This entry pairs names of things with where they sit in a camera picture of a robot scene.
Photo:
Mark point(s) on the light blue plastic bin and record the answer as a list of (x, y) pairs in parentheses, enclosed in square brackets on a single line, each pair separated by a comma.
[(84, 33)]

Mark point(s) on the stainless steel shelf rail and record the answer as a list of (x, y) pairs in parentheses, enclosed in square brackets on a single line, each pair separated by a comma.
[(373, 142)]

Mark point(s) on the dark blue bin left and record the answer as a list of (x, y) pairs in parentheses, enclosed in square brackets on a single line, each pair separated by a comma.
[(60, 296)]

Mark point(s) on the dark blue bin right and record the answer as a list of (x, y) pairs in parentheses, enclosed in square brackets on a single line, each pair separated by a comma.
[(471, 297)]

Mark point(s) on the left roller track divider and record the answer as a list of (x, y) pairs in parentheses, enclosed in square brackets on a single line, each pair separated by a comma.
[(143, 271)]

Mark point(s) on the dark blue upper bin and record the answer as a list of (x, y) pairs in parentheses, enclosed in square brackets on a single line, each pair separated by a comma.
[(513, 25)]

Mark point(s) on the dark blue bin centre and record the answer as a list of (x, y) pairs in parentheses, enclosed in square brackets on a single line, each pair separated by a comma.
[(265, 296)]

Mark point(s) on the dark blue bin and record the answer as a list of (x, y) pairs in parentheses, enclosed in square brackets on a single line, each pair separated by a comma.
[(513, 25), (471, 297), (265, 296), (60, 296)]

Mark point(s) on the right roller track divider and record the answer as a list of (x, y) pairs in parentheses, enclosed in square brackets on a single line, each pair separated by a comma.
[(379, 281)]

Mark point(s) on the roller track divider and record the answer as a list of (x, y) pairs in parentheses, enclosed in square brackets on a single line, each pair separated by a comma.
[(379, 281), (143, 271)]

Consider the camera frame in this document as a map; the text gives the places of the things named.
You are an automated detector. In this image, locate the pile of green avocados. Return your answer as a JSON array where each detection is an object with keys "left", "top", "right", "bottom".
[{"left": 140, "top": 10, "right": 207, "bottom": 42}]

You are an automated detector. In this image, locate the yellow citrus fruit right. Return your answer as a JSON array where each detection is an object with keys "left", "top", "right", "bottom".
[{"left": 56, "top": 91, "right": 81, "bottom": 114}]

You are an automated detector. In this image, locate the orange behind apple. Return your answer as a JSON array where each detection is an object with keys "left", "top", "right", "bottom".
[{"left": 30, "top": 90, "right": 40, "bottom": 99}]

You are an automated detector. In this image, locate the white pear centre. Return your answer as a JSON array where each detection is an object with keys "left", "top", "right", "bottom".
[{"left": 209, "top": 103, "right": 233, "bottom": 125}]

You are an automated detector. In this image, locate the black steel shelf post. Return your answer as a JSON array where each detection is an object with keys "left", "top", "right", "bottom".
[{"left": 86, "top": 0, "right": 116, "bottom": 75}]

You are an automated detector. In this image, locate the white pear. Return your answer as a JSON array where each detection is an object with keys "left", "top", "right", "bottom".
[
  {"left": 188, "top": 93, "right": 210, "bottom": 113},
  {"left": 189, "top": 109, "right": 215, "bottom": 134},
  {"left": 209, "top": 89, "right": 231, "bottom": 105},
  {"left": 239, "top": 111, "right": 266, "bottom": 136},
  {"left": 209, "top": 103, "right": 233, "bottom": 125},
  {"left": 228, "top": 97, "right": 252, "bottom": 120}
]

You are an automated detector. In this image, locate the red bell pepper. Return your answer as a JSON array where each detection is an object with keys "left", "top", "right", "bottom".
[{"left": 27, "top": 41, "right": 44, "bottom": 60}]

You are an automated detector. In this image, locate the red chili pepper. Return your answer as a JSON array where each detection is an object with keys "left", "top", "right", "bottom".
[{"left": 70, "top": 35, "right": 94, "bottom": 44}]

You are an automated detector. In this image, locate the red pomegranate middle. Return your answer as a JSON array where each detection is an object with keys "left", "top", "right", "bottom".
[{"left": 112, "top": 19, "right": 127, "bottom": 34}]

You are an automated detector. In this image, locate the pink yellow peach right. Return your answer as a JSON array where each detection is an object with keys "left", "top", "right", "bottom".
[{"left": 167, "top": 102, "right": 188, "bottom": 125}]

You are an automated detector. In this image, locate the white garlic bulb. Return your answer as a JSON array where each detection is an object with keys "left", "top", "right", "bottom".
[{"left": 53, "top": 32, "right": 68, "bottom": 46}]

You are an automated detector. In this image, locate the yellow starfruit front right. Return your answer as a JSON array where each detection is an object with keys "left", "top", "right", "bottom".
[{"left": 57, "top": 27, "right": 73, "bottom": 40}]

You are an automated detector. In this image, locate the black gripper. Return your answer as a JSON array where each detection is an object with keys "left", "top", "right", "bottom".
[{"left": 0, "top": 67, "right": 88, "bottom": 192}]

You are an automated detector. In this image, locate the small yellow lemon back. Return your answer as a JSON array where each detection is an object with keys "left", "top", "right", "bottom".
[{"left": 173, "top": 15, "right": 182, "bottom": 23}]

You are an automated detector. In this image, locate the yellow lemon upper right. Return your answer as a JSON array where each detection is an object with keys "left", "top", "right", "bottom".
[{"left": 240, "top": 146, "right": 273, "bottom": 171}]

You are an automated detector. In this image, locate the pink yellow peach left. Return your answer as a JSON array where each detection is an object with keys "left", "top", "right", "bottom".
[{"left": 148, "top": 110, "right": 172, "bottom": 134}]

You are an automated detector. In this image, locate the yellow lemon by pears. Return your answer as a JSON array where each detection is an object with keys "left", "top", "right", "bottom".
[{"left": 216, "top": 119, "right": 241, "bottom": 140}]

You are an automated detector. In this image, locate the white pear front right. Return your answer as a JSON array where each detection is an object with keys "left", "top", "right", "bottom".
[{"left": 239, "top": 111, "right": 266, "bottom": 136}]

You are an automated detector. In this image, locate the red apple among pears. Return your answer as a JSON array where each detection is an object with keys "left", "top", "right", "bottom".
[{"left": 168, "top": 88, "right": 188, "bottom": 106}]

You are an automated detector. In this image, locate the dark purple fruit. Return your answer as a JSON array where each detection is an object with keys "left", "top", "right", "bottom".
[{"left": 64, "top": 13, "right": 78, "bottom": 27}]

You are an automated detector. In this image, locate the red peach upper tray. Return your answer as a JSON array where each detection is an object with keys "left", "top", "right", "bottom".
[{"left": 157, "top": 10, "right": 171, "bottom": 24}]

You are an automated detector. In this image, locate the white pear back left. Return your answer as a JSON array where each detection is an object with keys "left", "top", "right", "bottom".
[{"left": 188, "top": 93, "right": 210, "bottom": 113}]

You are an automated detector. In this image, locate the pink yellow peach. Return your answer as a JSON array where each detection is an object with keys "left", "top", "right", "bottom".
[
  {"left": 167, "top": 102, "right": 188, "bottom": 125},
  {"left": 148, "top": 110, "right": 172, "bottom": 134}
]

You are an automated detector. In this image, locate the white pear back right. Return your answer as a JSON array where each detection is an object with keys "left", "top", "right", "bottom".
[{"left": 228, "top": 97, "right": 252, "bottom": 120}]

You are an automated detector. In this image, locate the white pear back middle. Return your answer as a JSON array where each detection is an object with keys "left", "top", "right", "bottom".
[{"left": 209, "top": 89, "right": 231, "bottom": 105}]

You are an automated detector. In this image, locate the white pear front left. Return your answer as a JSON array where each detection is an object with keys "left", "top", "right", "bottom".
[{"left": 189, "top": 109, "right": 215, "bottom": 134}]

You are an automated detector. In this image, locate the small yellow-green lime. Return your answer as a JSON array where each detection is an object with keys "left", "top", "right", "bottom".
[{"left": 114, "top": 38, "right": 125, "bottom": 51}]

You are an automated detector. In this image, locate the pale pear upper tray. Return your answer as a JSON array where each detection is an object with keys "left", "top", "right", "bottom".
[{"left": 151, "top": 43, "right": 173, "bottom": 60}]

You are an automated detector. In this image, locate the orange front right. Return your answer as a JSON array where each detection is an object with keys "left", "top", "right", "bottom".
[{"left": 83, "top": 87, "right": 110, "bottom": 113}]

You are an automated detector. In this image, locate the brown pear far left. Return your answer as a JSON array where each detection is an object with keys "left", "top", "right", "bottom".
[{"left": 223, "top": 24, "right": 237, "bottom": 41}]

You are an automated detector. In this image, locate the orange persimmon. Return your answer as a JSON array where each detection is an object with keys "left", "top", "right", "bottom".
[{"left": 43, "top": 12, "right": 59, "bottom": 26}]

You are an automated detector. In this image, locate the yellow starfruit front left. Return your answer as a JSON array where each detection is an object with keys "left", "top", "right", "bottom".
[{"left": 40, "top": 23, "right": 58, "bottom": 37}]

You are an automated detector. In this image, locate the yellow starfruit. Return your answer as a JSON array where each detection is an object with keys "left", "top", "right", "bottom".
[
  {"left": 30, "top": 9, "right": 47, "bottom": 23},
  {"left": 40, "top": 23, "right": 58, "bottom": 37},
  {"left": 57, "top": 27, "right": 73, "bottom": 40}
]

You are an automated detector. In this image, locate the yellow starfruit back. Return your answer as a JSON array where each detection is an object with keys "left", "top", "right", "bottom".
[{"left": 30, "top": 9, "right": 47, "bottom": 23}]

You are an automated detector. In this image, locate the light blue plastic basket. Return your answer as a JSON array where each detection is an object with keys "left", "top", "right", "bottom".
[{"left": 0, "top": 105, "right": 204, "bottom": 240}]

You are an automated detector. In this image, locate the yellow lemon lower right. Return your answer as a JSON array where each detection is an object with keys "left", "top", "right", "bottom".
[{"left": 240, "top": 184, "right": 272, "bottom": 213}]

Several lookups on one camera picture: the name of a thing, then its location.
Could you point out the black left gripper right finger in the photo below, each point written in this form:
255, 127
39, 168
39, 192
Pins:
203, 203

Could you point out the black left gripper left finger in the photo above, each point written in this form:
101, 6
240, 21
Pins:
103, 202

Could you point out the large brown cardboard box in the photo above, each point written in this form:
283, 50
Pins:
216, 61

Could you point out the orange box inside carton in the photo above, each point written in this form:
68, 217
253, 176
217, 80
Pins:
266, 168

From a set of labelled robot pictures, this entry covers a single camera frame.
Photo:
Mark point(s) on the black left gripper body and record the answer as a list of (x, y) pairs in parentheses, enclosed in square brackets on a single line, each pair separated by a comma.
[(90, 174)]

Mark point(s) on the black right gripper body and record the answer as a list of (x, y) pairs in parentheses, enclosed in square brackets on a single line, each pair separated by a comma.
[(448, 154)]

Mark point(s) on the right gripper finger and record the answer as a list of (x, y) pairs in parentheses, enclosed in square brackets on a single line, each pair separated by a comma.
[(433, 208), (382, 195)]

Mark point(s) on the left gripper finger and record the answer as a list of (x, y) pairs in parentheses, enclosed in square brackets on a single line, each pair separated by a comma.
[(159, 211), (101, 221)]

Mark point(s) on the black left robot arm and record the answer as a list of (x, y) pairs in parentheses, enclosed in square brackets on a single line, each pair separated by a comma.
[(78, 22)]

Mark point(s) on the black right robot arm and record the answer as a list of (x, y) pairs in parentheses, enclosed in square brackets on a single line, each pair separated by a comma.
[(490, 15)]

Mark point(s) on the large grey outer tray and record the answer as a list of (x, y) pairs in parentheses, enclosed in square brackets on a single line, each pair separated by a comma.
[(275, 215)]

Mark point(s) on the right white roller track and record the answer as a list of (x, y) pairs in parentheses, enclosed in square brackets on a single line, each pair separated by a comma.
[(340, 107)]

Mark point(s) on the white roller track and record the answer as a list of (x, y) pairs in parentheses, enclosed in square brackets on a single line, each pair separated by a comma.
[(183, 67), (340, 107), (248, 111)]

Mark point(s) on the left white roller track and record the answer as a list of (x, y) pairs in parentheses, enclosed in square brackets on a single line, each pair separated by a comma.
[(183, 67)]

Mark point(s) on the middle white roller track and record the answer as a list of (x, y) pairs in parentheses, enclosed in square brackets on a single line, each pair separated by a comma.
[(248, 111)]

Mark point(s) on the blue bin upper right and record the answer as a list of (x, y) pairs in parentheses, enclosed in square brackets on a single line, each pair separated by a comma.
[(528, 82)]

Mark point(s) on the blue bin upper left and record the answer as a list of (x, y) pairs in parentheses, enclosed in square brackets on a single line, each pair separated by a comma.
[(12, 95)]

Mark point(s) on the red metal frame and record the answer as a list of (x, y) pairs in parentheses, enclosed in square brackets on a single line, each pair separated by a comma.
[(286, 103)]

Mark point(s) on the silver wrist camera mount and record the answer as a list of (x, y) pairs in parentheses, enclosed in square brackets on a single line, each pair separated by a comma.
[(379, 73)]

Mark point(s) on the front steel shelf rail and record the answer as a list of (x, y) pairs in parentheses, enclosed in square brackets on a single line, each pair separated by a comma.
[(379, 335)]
-=-=-
Assignment —
Bring together all lines in the records where the word "things" is found.

Solved exercise —
This entry pairs names of things with where they sit in a camera picture of a robot scene.
Consider the camera frame in this document as a map; the text gives the places of the things named.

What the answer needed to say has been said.